Dataset items:
┄┄┄┄┄┄┄┄┄┄┄┄┄┄┄┄┄┄┄┄

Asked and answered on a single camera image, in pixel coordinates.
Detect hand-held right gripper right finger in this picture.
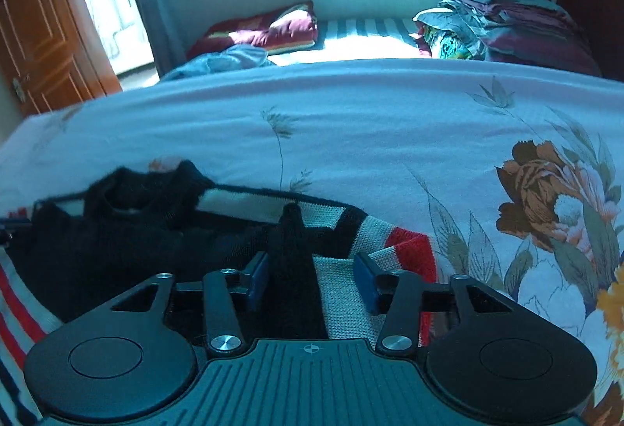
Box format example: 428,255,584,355
353,252,513,354

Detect folded maroon and grey quilts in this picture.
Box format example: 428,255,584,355
439,0,604,77

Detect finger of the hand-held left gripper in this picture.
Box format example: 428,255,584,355
0,218,32,245

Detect brown wooden door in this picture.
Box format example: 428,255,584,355
0,0,123,117

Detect striped knit sweater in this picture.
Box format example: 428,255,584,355
0,160,440,426

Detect bed with floral sheet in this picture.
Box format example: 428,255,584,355
0,58,624,426

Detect striped mattress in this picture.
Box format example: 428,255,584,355
267,16,431,66

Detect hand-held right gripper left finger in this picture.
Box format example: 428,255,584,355
110,252,271,355

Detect red pillow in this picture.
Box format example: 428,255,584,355
187,0,321,61

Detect folded floral quilt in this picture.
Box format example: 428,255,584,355
413,9,484,61

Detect blue denim cloth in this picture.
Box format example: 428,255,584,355
163,43,277,82

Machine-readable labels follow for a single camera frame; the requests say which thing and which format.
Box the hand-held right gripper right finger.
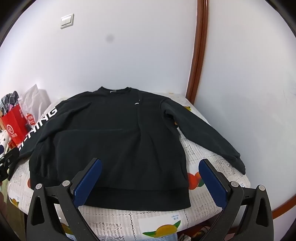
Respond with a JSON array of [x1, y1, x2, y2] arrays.
[[198, 158, 274, 241]]

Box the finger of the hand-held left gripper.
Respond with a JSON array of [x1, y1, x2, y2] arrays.
[[0, 147, 20, 181]]

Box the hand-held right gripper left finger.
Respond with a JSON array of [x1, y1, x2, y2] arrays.
[[26, 158, 103, 241]]

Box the black sweatshirt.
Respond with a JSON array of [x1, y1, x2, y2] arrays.
[[17, 86, 246, 212]]

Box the white spotted cloth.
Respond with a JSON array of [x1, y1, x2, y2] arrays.
[[0, 130, 11, 154]]

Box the red paper bag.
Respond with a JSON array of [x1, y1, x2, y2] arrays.
[[1, 103, 36, 149]]

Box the plaid cloth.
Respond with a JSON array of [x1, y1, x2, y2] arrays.
[[0, 91, 20, 116]]

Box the fruit print tablecloth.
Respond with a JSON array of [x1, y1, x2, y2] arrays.
[[7, 93, 251, 241]]

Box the white plastic bag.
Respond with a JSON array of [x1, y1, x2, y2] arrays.
[[18, 84, 52, 118]]

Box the person's blue jeans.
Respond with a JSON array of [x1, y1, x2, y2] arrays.
[[158, 233, 178, 241]]

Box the wooden baseboard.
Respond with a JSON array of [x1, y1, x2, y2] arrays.
[[272, 204, 288, 219]]

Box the wooden door frame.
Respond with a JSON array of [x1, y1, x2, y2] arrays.
[[185, 0, 210, 105]]

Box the white light switch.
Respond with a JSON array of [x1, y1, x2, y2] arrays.
[[60, 13, 75, 29]]

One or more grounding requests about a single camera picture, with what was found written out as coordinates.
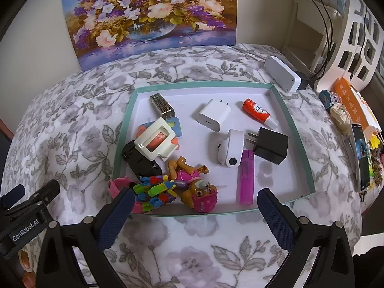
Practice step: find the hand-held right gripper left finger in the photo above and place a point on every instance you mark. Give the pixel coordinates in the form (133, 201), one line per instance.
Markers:
(117, 216)

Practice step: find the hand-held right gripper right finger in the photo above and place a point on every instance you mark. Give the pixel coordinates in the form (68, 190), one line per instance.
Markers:
(276, 219)

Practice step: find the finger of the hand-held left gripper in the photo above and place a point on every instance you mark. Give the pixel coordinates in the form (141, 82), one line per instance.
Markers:
(45, 192)
(13, 195)

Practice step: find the pink wristband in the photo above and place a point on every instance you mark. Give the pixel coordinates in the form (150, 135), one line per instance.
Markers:
(118, 187)

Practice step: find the multicoloured plastic clip toy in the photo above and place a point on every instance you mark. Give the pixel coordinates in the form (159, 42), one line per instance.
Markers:
(156, 193)

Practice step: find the purple lighter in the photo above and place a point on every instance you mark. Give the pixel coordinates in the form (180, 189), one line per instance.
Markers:
(246, 180)

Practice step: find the black toy car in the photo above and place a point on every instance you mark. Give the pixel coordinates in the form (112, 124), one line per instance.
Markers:
(135, 159)

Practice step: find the black charger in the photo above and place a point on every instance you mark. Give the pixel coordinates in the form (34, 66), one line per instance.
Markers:
(271, 145)

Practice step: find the pink pup toy figure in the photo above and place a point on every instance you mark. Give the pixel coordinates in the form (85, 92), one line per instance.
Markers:
(201, 201)

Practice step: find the white hair claw clip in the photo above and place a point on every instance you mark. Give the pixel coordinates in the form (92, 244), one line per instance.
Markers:
(142, 142)

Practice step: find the white rounded plastic gadget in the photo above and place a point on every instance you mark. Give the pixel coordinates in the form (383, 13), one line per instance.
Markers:
(234, 147)

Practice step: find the orange toy knife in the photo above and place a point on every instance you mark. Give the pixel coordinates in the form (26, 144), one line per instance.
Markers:
(159, 139)

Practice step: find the red and white glue stick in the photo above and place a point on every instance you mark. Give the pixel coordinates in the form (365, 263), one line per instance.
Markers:
(253, 106)

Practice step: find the gold patterned lighter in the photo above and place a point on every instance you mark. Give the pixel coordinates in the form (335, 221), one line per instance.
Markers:
(162, 105)

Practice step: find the white charger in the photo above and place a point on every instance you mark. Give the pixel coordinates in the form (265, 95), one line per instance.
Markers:
(211, 115)

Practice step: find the teal shallow cardboard box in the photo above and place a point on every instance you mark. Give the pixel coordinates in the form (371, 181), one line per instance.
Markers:
(186, 96)

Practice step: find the person's left hand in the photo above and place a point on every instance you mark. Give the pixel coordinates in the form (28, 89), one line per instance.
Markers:
(25, 264)

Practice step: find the smartphone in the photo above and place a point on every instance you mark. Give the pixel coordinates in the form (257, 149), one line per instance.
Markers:
(361, 156)

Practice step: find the beige lace roll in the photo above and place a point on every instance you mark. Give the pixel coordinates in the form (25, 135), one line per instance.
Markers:
(340, 117)

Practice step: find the yellow paper scrap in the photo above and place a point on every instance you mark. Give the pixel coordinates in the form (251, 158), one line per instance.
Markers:
(375, 141)

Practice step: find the wrist watch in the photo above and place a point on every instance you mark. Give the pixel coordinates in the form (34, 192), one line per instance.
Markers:
(327, 99)

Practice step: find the orange booklet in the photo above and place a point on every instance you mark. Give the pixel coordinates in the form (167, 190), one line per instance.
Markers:
(357, 102)

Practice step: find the white rectangular power box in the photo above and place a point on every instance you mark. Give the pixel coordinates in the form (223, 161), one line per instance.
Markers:
(282, 72)

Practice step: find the grey floral blanket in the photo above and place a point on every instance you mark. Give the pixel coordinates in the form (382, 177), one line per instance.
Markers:
(192, 63)

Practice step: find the white lattice furniture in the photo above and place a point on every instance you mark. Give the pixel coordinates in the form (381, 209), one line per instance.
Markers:
(349, 37)

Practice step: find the white shelf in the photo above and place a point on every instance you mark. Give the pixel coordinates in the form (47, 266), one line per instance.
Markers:
(303, 21)

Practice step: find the flower painting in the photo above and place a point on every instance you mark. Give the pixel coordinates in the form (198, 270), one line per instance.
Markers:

┄┄┄┄┄┄┄┄┄┄┄┄┄┄┄┄┄┄┄┄

> WHAT YOU NEED TO DO: Print all of the entries word for word. Skip any images they contain.

> EXERCISE RESPONSE:
Asked and answered on a single camera image, in pixel coordinates.
Detect hand-held right gripper right finger in this picture.
Box format example: 428,255,584,355
353,252,513,354

Detect folded maroon and grey quilts in this picture.
Box format example: 428,255,584,355
439,0,604,77

Detect finger of the hand-held left gripper in this picture.
Box format example: 428,255,584,355
0,218,32,245

Detect brown wooden door in this picture.
Box format example: 428,255,584,355
0,0,123,117

Detect striped knit sweater in this picture.
Box format example: 428,255,584,355
0,160,440,426

Detect bed with floral sheet in this picture.
Box format example: 428,255,584,355
0,58,624,426

Detect striped mattress in this picture.
Box format example: 428,255,584,355
267,16,431,66

Detect hand-held right gripper left finger in this picture.
Box format example: 428,255,584,355
110,252,271,355

Detect red pillow in this picture.
Box format example: 428,255,584,355
187,0,321,61

Detect folded floral quilt in this picture.
Box format example: 428,255,584,355
413,9,484,61

Detect blue denim cloth in this picture.
Box format example: 428,255,584,355
163,43,277,82

Machine-readable labels follow for a single camera frame; the requests say which thing and which format.
Box the hand-held right gripper right finger.
Respond with a JSON array of [x1, y1, x2, y2] arrays.
[[198, 158, 274, 241]]

Box the finger of the hand-held left gripper.
Respond with a JSON array of [x1, y1, x2, y2] arrays.
[[0, 147, 20, 181]]

Box the hand-held right gripper left finger.
Respond with a JSON array of [x1, y1, x2, y2] arrays.
[[26, 158, 103, 241]]

Box the black sweatshirt.
Respond with a JSON array of [x1, y1, x2, y2] arrays.
[[17, 86, 246, 212]]

Box the white spotted cloth.
Respond with a JSON array of [x1, y1, x2, y2] arrays.
[[0, 130, 11, 154]]

Box the red paper bag.
Respond with a JSON array of [x1, y1, x2, y2] arrays.
[[1, 103, 36, 149]]

Box the plaid cloth.
Respond with a JSON array of [x1, y1, x2, y2] arrays.
[[0, 91, 20, 116]]

Box the fruit print tablecloth.
Respond with a JSON array of [x1, y1, x2, y2] arrays.
[[7, 93, 251, 241]]

Box the white plastic bag.
Respond with a JSON array of [x1, y1, x2, y2] arrays.
[[18, 84, 52, 118]]

Box the person's blue jeans.
Respond with a JSON array of [x1, y1, x2, y2] arrays.
[[158, 233, 178, 241]]

Box the wooden baseboard.
Respond with a JSON array of [x1, y1, x2, y2] arrays.
[[272, 204, 288, 219]]

Box the wooden door frame.
Respond with a JSON array of [x1, y1, x2, y2] arrays.
[[185, 0, 210, 105]]

Box the white light switch.
Respond with a JSON array of [x1, y1, x2, y2] arrays.
[[60, 13, 75, 29]]

One or more grounding requests about a single camera picture, with what was found written out as coordinates.
Practice step: find the hand-held right gripper left finger in the photo above and place a point on every instance you mark. Give the pixel coordinates in the form (133, 201), one line per instance.
Markers:
(117, 216)

Practice step: find the hand-held right gripper right finger in the photo above and place a point on every instance you mark. Give the pixel coordinates in the form (68, 190), one line per instance.
Markers:
(276, 219)

Practice step: find the finger of the hand-held left gripper in the photo above and place a point on every instance you mark. Give the pixel coordinates in the form (141, 82), one line per instance.
Markers:
(45, 192)
(13, 195)

Practice step: find the pink wristband in the photo above and place a point on every instance you mark. Give the pixel coordinates in the form (150, 135), one line per instance.
Markers:
(118, 187)

Practice step: find the multicoloured plastic clip toy in the photo above and place a point on every instance you mark. Give the pixel coordinates in the form (159, 42), one line per instance.
Markers:
(156, 193)

Practice step: find the purple lighter in the photo above and place a point on every instance you mark. Give the pixel coordinates in the form (180, 189), one line per instance.
Markers:
(246, 180)

Practice step: find the black toy car in the photo above and place a point on every instance you mark. Give the pixel coordinates in the form (112, 124), one line per instance.
Markers:
(135, 159)

Practice step: find the black charger in the photo above and place a point on every instance you mark. Give the pixel coordinates in the form (34, 66), one line per instance.
Markers:
(271, 145)

Practice step: find the pink pup toy figure in the photo above and place a point on every instance you mark. Give the pixel coordinates in the form (85, 92), one line per instance.
Markers:
(201, 201)

Practice step: find the white hair claw clip in the photo above and place a point on every instance you mark. Give the pixel coordinates in the form (92, 244), one line per instance.
Markers:
(142, 142)

Practice step: find the white rounded plastic gadget in the photo above and place a point on every instance you mark. Give the pixel coordinates in the form (383, 13), one line per instance.
Markers:
(234, 147)

Practice step: find the orange toy knife in the photo above and place a point on every instance you mark. Give the pixel coordinates in the form (26, 144), one line per instance.
Markers:
(159, 139)

Practice step: find the red and white glue stick in the photo above and place a point on every instance you mark. Give the pixel coordinates in the form (365, 263), one line per instance.
Markers:
(253, 106)

Practice step: find the gold patterned lighter in the photo above and place a point on every instance you mark. Give the pixel coordinates in the form (335, 221), one line per instance.
Markers:
(162, 105)

Practice step: find the white charger in the photo above and place a point on every instance you mark. Give the pixel coordinates in the form (265, 95), one line per instance.
Markers:
(211, 115)

Practice step: find the teal shallow cardboard box in the photo above and place a point on every instance you mark. Give the pixel coordinates in the form (371, 181), one line per instance.
Markers:
(186, 96)

Practice step: find the person's left hand in the photo above and place a point on every instance you mark. Give the pixel coordinates in the form (28, 89), one line per instance.
Markers:
(25, 264)

Practice step: find the smartphone in the photo above and place a point on every instance you mark. Give the pixel coordinates in the form (257, 149), one line per instance.
Markers:
(361, 156)

Practice step: find the beige lace roll in the photo above and place a point on every instance you mark. Give the pixel coordinates in the form (25, 135), one line per instance.
Markers:
(340, 117)

Practice step: find the yellow paper scrap in the photo above and place a point on every instance you mark. Give the pixel coordinates in the form (251, 158), one line per instance.
Markers:
(375, 141)

Practice step: find the wrist watch in the photo above and place a point on every instance you mark. Give the pixel coordinates in the form (34, 192), one line per instance.
Markers:
(327, 99)

Practice step: find the orange booklet in the photo above and place a point on every instance you mark. Give the pixel coordinates in the form (167, 190), one line per instance.
Markers:
(357, 102)

Practice step: find the white rectangular power box in the photo above and place a point on every instance you mark. Give the pixel coordinates in the form (223, 161), one line per instance.
Markers:
(282, 72)

Practice step: find the grey floral blanket in the photo above and place a point on every instance you mark. Give the pixel coordinates in the form (382, 177), one line per instance.
Markers:
(192, 63)

Practice step: find the white lattice furniture in the photo above and place a point on every instance you mark. Give the pixel coordinates in the form (381, 209), one line per instance.
Markers:
(349, 37)

Practice step: find the white shelf in the photo above and place a point on every instance you mark. Give the pixel coordinates in the form (47, 266), one line per instance.
Markers:
(303, 21)

Practice step: find the flower painting in the photo above and place a point on every instance you mark. Give the pixel coordinates in the form (198, 270), one line per instance.
Markers:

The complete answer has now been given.